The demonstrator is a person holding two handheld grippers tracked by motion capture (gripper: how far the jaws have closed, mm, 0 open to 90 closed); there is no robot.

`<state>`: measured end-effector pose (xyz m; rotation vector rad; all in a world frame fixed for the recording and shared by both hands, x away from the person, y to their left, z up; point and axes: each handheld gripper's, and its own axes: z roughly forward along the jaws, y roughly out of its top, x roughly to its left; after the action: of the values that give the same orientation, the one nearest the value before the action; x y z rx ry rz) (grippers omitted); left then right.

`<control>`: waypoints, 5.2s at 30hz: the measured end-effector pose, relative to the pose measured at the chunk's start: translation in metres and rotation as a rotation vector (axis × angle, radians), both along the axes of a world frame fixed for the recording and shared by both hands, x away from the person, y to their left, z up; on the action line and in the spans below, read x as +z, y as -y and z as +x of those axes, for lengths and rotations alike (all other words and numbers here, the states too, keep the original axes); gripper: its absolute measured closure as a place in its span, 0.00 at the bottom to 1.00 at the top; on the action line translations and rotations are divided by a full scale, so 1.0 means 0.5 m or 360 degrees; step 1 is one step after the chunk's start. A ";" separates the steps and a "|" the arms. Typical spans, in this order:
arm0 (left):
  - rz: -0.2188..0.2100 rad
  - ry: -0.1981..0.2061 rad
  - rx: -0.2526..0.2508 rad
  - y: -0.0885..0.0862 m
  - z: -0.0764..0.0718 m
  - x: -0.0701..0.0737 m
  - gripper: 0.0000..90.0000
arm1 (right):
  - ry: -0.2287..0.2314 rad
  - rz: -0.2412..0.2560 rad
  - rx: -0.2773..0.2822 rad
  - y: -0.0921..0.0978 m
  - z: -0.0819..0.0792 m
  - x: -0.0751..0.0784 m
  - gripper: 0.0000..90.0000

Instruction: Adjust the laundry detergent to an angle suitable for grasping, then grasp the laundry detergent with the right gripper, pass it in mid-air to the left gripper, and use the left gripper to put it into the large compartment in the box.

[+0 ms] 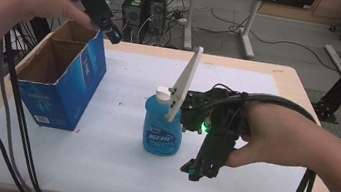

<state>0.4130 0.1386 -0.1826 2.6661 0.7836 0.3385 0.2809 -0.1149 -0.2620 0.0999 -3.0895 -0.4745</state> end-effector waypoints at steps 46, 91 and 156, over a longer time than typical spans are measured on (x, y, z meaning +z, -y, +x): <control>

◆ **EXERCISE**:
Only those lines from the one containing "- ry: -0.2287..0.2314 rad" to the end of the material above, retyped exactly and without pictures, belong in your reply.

◆ **EXERCISE RESULT**:
  - ry: -0.2287..0.2314 rad
  - rz: -0.2412..0.2560 rad
  - rx: -0.2773..0.2822 rad
  - y: -0.0921..0.0978 m
  - z: -0.0819..0.0792 m
  - x: -0.0751..0.0784 m
  - gripper: 0.0000..90.0000

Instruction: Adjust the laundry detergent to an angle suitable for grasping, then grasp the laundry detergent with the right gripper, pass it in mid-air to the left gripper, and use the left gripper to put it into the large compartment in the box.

[+0 ms] 

<state>0.4130 0.1386 -0.1826 2.6661 0.7836 0.3385 0.2809 -0.1149 -0.2620 0.0999 -3.0895 -0.4745</state> end-effector waypoints at steps 46, 91 and 156, over a longer time than typical spans are measured on (x, y, z meaning +z, -y, +x): <control>

This completes the exercise.